| WHAT TO WORK ON |
Return all of the data exactly as given.

----

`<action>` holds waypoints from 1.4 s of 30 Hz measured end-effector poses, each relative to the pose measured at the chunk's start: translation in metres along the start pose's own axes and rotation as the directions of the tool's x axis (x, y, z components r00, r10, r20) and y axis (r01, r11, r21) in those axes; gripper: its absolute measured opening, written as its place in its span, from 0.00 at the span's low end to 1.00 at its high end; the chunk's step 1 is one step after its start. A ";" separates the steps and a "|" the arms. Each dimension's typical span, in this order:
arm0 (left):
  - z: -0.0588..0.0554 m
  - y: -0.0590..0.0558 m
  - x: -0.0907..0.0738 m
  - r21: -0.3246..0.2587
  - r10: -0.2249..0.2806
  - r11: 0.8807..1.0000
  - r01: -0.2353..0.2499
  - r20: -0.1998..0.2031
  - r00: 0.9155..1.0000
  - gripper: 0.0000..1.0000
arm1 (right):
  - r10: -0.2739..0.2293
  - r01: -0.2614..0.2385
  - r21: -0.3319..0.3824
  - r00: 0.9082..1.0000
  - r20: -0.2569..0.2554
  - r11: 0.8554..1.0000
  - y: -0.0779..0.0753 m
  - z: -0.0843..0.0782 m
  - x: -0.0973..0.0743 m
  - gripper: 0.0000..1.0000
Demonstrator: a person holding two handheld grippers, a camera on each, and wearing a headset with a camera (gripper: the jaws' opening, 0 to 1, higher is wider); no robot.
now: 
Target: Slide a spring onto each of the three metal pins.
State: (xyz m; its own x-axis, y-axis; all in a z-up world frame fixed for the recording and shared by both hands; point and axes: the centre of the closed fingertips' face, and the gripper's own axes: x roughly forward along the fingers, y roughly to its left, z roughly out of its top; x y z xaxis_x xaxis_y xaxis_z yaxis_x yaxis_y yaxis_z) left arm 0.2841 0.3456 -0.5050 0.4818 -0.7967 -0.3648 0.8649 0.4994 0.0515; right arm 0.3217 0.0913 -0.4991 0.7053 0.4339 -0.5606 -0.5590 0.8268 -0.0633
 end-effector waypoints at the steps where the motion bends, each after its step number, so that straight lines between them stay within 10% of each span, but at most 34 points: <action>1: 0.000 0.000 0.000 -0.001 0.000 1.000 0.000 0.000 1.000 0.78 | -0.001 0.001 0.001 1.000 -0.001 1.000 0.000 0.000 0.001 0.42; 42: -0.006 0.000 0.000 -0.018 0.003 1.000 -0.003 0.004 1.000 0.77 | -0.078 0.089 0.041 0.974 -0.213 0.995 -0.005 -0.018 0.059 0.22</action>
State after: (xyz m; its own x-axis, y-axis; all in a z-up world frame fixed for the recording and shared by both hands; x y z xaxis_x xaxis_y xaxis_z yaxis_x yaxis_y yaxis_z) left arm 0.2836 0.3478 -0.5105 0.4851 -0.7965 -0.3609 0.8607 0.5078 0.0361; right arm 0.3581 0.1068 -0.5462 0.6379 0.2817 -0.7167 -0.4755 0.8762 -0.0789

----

| RESULT BELOW |
`<action>` holds waypoints from 1.4 s of 30 Hz measured end-effector poses, each relative to the pose measured at the chunk's start: translation in metres along the start pose's own axes and rotation as the directions of the tool's x axis (x, y, z components r00, r10, r20) and y axis (r01, r11, r21) in those axes; gripper: its absolute measured opening, written as its place in its span, from 0.00 at the span's low end to 1.00 at its high end; the chunk's step 1 is one step after its start. A ";" separates the steps and a "|" the arms. Each dimension's typical span, in this order:
arm0 (left):
  - z: -0.0588..0.0554 m
  - y: -0.0590..0.0558 m
  - x: -0.0907..0.0738 m
  - r21: -0.3246..0.2587
  - r10: -0.2249..0.2806
  - r11: 0.8807..1.0000
  - r01: -0.2353..0.2499
  - r20: -0.1998..0.2031
  - r00: 0.9155..1.0000
  - gripper: 0.0000..1.0000
arm1 (right):
  - r10: -0.2739..0.2293
  - r01: -0.2614..0.2385
  - r21: -0.3319..0.3824
  - r00: 0.9082..1.0000
  - r20: -0.2569..0.2554
  - r11: 0.8554..1.0000
  - y: -0.0779..0.0753 m
  - z: -0.0843..0.0782 m
  - x: -0.0973..0.0743 m
  - gripper: 0.0000..1.0000
Demonstrator: a person holding two handheld grippers, a camera on each, and wearing a headset with a camera (gripper: the jaws' opening, 0 to 1, higher is wider); no robot.
now: 
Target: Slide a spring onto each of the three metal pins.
State: (xyz m; its own x-axis, y-axis; all in a z-up world frame fixed for the recording and shared by both hands; point and axes: the centre of the closed fingertips' face, and the gripper's own axes: x roughly forward along the fingers, y roughly to its left, z roughly out of its top; x y z xaxis_x xaxis_y xaxis_z yaxis_x yaxis_y yaxis_z) left arm 0.2841 0.3456 -0.5050 0.4818 -0.7967 -0.3648 0.8649 0.4994 0.0515; right arm 0.3217 0.0913 -0.4991 0.7053 0.4339 -0.5606 -0.5590 0.8268 -0.0633
 end-effector waypoints at the steps where the motion bends, each after its step number, so that straight lines between them stay within 10% of each span, but at most 34 points: <action>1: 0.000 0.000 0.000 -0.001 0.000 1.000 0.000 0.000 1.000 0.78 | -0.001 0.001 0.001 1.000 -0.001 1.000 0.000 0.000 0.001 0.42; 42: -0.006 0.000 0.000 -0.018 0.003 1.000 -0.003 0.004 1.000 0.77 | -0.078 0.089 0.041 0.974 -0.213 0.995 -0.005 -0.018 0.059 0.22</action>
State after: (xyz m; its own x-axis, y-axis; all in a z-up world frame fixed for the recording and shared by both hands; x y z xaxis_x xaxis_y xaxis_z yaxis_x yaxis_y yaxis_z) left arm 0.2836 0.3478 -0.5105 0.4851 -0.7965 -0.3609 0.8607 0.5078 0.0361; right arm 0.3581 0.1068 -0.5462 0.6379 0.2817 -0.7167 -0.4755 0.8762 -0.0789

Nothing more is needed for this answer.